Return a faithful copy of all the entries, omitting the images.

> _Dataset records_
=== Begin Enclosure ===

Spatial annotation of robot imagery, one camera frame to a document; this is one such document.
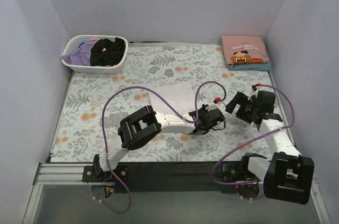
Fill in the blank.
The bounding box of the white t shirt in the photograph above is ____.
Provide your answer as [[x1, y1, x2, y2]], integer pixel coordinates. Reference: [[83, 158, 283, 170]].
[[148, 82, 195, 115]]

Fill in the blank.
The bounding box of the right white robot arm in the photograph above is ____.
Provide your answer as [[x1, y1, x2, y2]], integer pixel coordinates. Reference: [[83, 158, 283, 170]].
[[226, 90, 314, 204]]

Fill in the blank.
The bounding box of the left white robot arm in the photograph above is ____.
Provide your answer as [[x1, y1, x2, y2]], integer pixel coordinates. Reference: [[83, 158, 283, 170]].
[[93, 102, 226, 182]]

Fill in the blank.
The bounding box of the folded pink t shirt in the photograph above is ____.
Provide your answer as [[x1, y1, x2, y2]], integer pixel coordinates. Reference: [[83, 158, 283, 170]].
[[220, 35, 269, 65]]

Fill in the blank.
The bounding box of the floral table mat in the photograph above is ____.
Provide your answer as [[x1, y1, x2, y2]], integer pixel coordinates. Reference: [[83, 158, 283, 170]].
[[49, 44, 295, 163]]

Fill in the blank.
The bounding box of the black garment in basket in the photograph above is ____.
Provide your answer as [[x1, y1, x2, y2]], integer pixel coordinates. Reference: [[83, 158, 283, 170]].
[[90, 38, 126, 67]]

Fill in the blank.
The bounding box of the purple garment in basket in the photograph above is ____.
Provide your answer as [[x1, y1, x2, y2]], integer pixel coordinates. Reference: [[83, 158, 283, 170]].
[[63, 39, 99, 66]]

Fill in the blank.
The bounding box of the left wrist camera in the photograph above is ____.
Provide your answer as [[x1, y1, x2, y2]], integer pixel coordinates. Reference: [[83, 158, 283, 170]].
[[206, 97, 226, 112]]

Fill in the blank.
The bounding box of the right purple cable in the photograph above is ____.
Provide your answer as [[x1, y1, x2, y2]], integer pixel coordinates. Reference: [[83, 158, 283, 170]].
[[211, 83, 295, 201]]

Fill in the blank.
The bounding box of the purple cable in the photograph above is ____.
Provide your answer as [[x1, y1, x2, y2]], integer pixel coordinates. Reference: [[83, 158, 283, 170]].
[[211, 83, 295, 201], [101, 80, 227, 214]]

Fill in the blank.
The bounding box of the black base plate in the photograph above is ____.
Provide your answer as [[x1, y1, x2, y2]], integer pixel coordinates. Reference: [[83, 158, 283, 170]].
[[82, 162, 272, 200]]

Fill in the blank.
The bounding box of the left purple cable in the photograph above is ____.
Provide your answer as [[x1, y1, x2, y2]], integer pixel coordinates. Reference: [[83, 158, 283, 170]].
[[101, 80, 227, 214]]

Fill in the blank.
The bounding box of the aluminium frame rail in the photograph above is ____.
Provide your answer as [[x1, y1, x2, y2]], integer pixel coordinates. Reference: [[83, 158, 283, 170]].
[[23, 163, 330, 223]]

=== End Enclosure ===

> _Solution for this problem_
Spatial annotation of robot imagery, one camera frame to a document; this is one such document.
Fill in the blank.
The bounding box of the white t shirt in the photograph above is ____.
Provide your answer as [[x1, y1, x2, y2]], integer pixel coordinates. Reference: [[83, 158, 283, 170]].
[[148, 82, 195, 115]]

Fill in the blank.
The bounding box of the right white robot arm in the photograph above is ____.
Provide your answer as [[x1, y1, x2, y2]], integer pixel coordinates. Reference: [[83, 158, 283, 170]].
[[226, 90, 314, 204]]

Fill in the blank.
The bounding box of the left white robot arm in the photograph above is ____.
Provide your answer as [[x1, y1, x2, y2]], integer pixel coordinates. Reference: [[83, 158, 283, 170]].
[[93, 102, 226, 182]]

Fill in the blank.
The bounding box of the folded pink t shirt in the photograph above is ____.
Provide your answer as [[x1, y1, x2, y2]], integer pixel coordinates. Reference: [[83, 158, 283, 170]].
[[220, 35, 269, 65]]

Fill in the blank.
The bounding box of the floral table mat in the photograph above is ____.
Provide your answer as [[x1, y1, x2, y2]], integer pixel coordinates. Reference: [[83, 158, 283, 170]].
[[49, 44, 295, 163]]

Fill in the blank.
The bounding box of the black garment in basket in the photograph above is ____.
Provide your answer as [[x1, y1, x2, y2]], integer pixel coordinates. Reference: [[83, 158, 283, 170]].
[[90, 38, 126, 67]]

Fill in the blank.
The bounding box of the purple garment in basket in the photograph above is ____.
Provide your answer as [[x1, y1, x2, y2]], integer pixel coordinates. Reference: [[83, 158, 283, 170]].
[[63, 39, 99, 66]]

Fill in the blank.
The bounding box of the left wrist camera in the photograph above is ____.
Provide your answer as [[x1, y1, x2, y2]], integer pixel coordinates. Reference: [[83, 158, 283, 170]].
[[206, 97, 226, 112]]

Fill in the blank.
The bounding box of the right purple cable in the photograph above is ____.
Provide your answer as [[x1, y1, x2, y2]], integer pixel coordinates. Reference: [[83, 158, 283, 170]].
[[211, 83, 295, 201]]

Fill in the blank.
The bounding box of the purple cable in the photograph above is ____.
Provide your answer as [[x1, y1, x2, y2]], integer pixel coordinates. Reference: [[83, 158, 283, 170]].
[[211, 83, 295, 201], [101, 80, 227, 214]]

Fill in the blank.
The bounding box of the black base plate in the photograph above is ____.
Provide your answer as [[x1, y1, x2, y2]], integer pixel coordinates. Reference: [[83, 158, 283, 170]].
[[82, 162, 272, 200]]

Fill in the blank.
The bounding box of the left purple cable in the photograph above is ____.
Provide your answer as [[x1, y1, x2, y2]], integer pixel coordinates. Reference: [[83, 158, 283, 170]].
[[101, 80, 227, 214]]

Fill in the blank.
The bounding box of the aluminium frame rail in the photograph above is ____.
Provide your answer as [[x1, y1, x2, y2]], integer pixel coordinates. Reference: [[83, 158, 283, 170]].
[[23, 163, 330, 223]]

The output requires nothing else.